Data provided
•••

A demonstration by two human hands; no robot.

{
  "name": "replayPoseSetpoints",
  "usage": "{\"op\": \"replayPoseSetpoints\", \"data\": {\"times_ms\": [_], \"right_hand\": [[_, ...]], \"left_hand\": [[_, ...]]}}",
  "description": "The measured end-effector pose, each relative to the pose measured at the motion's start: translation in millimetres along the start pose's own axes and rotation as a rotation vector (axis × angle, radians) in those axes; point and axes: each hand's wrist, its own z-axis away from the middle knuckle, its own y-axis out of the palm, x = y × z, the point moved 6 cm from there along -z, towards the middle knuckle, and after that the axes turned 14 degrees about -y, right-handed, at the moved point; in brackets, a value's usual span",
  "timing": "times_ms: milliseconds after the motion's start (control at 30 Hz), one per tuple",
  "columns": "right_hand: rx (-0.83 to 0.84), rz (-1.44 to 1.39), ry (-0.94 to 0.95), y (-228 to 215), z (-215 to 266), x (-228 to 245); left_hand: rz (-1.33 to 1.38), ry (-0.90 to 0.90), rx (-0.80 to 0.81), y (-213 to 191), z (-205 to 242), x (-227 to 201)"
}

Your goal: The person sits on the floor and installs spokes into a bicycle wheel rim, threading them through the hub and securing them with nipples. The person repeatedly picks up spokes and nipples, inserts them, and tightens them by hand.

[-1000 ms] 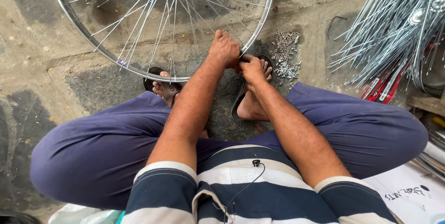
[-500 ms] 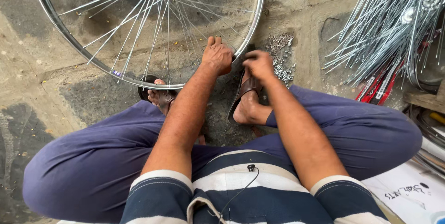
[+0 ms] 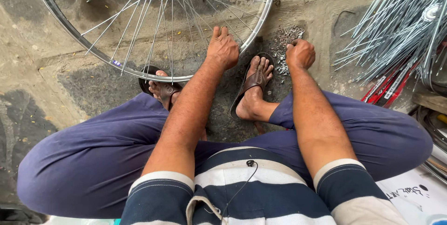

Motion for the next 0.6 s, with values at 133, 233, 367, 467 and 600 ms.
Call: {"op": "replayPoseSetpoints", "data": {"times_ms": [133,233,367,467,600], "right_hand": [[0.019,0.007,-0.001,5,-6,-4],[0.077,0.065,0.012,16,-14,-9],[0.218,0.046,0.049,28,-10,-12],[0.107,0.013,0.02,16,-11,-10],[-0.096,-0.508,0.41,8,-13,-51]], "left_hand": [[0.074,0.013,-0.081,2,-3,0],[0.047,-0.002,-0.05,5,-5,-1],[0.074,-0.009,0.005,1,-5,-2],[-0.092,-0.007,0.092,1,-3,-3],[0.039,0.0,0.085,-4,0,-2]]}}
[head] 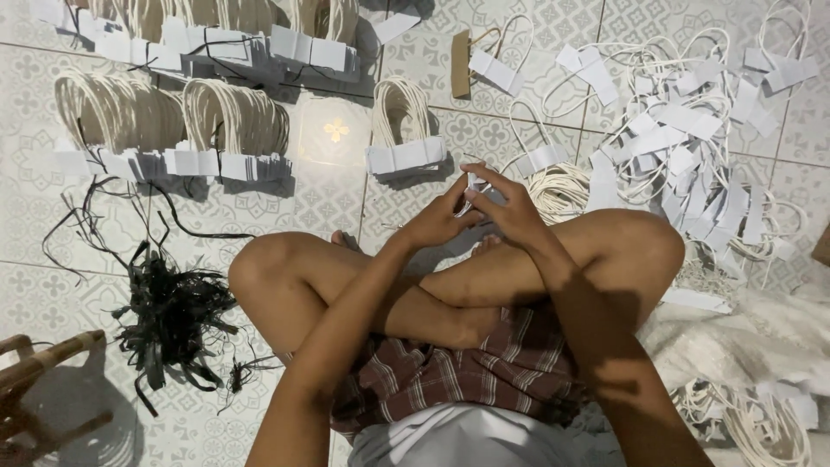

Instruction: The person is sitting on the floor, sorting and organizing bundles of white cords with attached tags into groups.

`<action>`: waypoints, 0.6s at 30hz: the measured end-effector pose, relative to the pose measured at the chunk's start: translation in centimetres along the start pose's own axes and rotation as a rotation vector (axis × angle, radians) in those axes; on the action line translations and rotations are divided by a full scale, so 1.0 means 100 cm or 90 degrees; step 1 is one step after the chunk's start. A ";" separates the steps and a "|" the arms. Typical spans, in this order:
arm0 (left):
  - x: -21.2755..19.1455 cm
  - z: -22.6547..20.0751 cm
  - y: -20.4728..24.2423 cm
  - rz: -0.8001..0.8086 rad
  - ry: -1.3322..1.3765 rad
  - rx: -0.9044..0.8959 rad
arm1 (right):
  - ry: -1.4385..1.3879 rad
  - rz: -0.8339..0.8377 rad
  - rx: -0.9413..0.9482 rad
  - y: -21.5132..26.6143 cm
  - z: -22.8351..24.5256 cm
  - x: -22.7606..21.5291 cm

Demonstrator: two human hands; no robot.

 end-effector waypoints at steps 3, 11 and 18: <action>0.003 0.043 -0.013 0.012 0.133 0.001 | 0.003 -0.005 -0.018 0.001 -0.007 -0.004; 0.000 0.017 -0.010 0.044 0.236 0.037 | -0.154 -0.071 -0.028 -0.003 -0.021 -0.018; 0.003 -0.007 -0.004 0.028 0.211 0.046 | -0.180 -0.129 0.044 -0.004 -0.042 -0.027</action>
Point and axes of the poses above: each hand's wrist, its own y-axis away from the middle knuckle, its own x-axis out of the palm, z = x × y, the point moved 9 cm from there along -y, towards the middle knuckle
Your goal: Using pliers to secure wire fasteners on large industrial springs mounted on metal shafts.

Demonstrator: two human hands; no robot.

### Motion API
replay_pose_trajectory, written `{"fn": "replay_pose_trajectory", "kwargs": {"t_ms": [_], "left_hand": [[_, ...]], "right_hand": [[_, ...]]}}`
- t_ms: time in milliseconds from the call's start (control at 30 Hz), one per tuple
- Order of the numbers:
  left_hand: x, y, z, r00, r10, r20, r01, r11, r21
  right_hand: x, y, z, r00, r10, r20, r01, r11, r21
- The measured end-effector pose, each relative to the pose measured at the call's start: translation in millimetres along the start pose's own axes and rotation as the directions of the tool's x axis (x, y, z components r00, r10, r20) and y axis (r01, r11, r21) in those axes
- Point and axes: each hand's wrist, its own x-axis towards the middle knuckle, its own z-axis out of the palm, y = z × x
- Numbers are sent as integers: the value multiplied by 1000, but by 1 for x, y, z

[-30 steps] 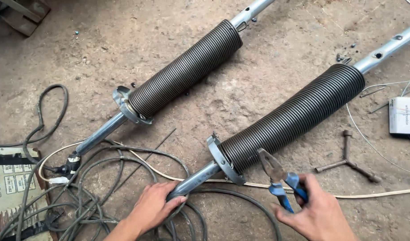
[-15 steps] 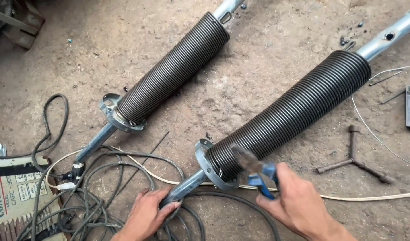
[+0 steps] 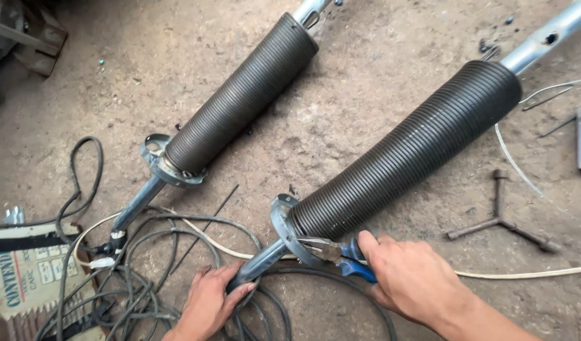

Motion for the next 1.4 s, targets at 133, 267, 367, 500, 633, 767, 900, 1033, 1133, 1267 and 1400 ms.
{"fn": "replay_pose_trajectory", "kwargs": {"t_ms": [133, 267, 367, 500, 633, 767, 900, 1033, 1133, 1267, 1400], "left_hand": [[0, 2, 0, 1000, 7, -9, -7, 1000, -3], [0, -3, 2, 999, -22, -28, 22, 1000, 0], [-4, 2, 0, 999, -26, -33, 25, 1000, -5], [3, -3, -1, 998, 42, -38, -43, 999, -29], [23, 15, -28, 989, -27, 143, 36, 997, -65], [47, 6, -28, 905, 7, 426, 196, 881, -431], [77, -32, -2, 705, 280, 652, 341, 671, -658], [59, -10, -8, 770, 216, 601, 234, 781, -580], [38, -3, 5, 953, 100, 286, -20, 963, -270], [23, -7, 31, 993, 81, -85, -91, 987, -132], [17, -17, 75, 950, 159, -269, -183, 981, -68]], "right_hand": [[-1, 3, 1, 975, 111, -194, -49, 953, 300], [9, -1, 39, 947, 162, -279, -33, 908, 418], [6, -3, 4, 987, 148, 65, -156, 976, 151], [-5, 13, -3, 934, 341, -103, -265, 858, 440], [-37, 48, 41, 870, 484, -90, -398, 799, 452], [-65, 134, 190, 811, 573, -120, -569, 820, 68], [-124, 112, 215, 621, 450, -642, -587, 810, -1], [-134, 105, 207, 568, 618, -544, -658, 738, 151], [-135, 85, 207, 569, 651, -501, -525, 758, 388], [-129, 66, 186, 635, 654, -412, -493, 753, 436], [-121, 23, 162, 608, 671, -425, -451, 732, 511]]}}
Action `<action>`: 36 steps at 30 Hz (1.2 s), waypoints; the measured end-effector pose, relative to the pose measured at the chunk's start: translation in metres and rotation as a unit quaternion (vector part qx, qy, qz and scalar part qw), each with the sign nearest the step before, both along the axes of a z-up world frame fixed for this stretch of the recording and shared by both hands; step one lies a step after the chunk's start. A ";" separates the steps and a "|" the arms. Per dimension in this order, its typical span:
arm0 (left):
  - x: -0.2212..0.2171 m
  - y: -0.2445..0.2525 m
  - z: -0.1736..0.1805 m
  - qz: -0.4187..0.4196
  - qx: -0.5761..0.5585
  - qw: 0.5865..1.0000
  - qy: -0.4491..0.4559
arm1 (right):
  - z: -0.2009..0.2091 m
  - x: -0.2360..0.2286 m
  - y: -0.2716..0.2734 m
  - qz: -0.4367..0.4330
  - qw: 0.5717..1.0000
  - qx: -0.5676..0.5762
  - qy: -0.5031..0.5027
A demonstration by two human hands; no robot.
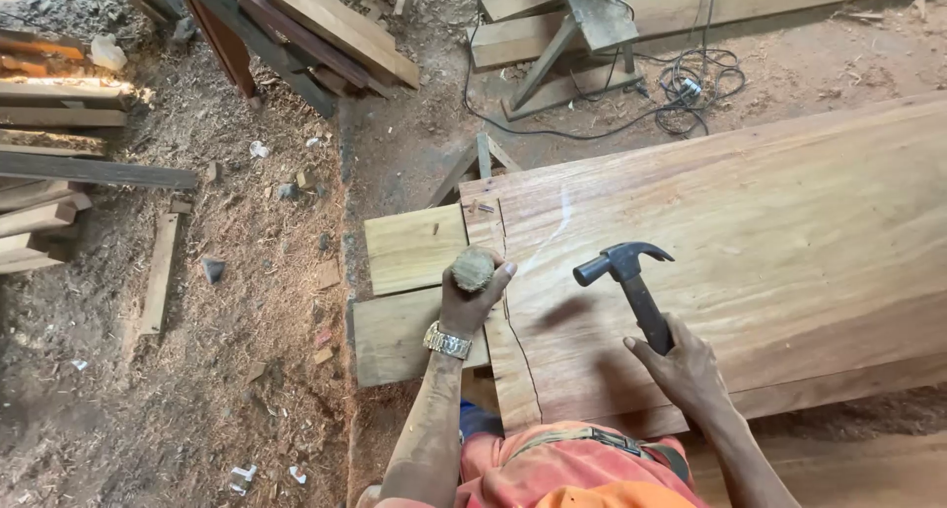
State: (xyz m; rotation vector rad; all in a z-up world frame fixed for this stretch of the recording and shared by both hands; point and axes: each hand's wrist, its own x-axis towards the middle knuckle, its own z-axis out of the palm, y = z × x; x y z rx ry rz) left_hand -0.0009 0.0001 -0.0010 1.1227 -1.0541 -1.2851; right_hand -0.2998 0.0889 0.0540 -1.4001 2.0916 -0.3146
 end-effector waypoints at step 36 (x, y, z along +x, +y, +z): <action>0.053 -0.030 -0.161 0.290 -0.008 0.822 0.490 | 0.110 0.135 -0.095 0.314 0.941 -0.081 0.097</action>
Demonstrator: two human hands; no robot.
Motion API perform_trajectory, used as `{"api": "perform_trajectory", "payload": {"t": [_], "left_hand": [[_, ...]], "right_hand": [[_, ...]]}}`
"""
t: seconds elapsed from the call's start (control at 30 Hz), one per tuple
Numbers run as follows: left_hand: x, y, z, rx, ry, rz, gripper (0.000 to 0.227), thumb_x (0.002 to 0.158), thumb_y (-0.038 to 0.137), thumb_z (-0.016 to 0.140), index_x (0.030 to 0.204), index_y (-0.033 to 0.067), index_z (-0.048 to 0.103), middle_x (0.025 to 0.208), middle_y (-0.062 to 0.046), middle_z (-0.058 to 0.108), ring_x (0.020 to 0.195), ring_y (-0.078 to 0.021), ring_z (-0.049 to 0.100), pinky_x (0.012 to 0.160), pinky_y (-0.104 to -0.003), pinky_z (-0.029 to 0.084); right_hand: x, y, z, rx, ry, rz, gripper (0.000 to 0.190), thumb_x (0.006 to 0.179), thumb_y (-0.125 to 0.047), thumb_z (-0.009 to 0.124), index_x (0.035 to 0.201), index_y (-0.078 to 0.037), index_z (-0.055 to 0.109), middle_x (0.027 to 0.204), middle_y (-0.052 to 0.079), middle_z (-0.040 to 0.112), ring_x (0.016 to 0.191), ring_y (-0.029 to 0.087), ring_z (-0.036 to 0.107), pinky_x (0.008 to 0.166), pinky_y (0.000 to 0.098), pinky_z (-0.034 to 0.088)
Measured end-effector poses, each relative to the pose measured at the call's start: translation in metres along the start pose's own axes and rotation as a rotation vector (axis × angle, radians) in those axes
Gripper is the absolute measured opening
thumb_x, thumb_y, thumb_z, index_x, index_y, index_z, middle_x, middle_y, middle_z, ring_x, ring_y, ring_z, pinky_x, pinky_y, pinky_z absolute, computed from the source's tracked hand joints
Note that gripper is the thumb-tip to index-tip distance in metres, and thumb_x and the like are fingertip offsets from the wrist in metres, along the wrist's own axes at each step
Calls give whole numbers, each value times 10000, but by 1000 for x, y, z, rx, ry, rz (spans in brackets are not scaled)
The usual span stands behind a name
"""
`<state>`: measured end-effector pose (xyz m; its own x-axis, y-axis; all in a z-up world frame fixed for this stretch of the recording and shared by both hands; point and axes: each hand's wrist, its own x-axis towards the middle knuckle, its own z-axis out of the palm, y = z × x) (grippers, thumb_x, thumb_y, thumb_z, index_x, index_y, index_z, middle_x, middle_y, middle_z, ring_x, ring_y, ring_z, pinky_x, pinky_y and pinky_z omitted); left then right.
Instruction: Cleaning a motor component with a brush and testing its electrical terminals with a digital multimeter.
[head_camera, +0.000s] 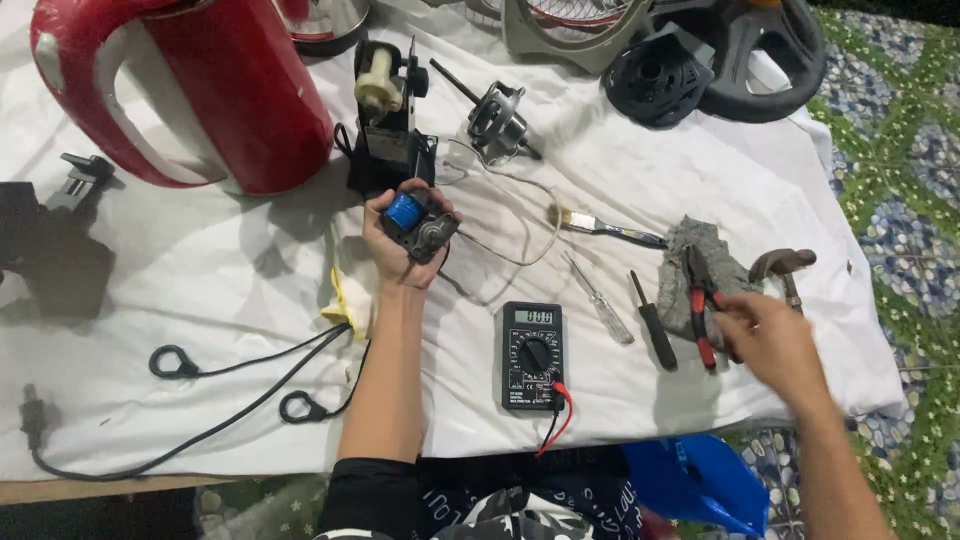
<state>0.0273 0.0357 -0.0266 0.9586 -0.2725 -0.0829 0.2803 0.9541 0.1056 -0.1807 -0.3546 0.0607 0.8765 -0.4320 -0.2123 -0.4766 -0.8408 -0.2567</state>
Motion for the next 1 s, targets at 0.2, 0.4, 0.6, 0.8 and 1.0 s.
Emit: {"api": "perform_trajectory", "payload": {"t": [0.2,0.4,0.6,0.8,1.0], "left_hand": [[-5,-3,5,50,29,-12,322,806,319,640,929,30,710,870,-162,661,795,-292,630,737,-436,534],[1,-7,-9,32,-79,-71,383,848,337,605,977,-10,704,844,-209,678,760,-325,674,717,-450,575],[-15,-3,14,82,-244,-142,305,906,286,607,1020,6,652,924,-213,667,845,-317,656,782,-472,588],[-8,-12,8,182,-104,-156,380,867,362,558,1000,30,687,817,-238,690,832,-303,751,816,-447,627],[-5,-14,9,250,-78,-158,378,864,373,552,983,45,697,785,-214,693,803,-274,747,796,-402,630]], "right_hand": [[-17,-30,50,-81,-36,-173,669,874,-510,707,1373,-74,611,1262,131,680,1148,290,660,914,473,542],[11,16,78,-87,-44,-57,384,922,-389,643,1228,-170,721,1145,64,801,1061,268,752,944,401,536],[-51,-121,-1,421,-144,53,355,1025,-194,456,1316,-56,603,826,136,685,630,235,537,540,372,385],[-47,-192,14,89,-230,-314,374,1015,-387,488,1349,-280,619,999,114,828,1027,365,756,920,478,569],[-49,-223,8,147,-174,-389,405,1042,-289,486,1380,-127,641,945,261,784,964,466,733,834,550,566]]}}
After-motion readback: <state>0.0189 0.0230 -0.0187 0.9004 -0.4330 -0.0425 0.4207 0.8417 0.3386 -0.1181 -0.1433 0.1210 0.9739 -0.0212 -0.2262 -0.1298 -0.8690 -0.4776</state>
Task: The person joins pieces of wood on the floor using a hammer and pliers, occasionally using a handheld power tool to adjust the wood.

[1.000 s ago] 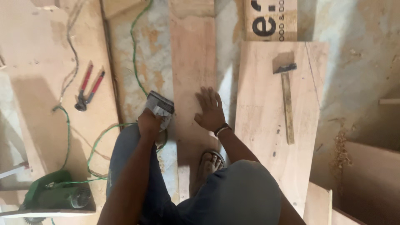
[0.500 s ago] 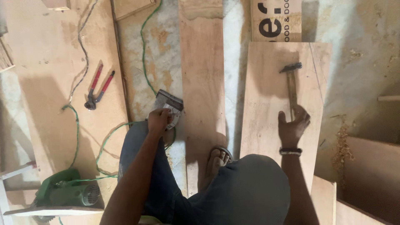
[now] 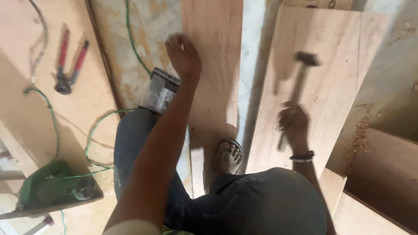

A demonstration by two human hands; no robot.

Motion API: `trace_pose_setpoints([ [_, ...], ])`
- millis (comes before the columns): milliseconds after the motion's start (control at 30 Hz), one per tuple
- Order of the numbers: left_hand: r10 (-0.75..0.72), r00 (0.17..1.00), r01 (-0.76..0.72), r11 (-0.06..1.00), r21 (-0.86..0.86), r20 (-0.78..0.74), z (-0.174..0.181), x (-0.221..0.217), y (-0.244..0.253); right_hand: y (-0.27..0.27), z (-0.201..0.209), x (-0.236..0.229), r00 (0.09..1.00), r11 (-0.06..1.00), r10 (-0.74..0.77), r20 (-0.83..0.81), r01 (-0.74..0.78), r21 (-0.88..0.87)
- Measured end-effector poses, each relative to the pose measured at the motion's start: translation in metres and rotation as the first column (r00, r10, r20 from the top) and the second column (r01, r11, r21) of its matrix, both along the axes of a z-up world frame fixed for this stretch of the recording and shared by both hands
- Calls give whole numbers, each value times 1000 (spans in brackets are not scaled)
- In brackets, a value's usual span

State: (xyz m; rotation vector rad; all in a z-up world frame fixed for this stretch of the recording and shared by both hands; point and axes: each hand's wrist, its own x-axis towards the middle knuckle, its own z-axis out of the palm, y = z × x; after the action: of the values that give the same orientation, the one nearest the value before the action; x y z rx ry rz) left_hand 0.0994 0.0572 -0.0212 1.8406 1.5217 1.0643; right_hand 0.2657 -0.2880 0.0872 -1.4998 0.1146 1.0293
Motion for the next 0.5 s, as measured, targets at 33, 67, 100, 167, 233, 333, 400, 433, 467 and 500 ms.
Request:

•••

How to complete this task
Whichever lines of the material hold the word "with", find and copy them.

Output of the exercise
Your goal: The person sits on the floor and installs spokes into a bicycle wheel rim, threading them through the hub and securing them with nipples. The person repeatedly picks up spokes and nipples, inserts them, and tightens them by hand.
Motion for the next 0.6 s, with values at 133, 233, 367, 467 and 600 ms.
Instruction: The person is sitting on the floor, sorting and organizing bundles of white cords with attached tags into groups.
Action `<action>`: 36 steps at 30 Hz (1.2 s), waypoints; the measured end-effector pose, relative to the pose measured at the chunk's start: translation in metres and rotation as a unit quaternion (vector part qx, qy, qz and scalar part qw), each with the sign nearest the step before, both along the axes of a z-up world frame fixed for this stretch of the recording and shared by both hands; step one lies a step after the chunk's start. A ";" separates the steps and a "|" the arms. Per dimension in this order, its typical span:
Instruction: Cleaning a motor component with a brush and testing its electrical terminals with a digital multimeter.

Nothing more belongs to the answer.